Filter the lines below, copying only those with the string "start".
---------- Raw data
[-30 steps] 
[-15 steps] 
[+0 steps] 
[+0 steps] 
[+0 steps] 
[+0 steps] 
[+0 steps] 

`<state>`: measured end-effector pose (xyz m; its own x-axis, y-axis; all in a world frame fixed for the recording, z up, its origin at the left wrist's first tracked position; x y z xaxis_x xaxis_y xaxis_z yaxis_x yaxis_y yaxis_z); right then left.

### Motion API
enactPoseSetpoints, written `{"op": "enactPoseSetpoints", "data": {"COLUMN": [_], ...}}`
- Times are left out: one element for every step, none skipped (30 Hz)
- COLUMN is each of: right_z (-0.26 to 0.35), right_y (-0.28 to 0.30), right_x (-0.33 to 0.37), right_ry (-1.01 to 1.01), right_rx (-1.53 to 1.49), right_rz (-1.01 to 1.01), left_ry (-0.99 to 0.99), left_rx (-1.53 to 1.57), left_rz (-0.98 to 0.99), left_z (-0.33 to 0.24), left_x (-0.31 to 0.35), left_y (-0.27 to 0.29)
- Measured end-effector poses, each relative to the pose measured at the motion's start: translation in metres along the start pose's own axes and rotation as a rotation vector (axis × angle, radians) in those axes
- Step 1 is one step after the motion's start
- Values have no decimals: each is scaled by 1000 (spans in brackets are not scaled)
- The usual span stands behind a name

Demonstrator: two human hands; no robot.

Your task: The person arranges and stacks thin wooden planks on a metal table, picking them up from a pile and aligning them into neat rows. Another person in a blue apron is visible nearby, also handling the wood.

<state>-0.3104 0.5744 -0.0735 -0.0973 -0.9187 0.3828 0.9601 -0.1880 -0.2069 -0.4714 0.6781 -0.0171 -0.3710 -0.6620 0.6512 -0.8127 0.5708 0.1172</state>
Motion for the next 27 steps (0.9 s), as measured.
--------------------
**Answer box**.
- Measured end-effector poses, each relative to the pose measured at the motion's start: translation in metres along the start pose's own axes and rotation as a rotation vector (axis × angle, radians) in those axes
- Step 1 is one step after the motion's start

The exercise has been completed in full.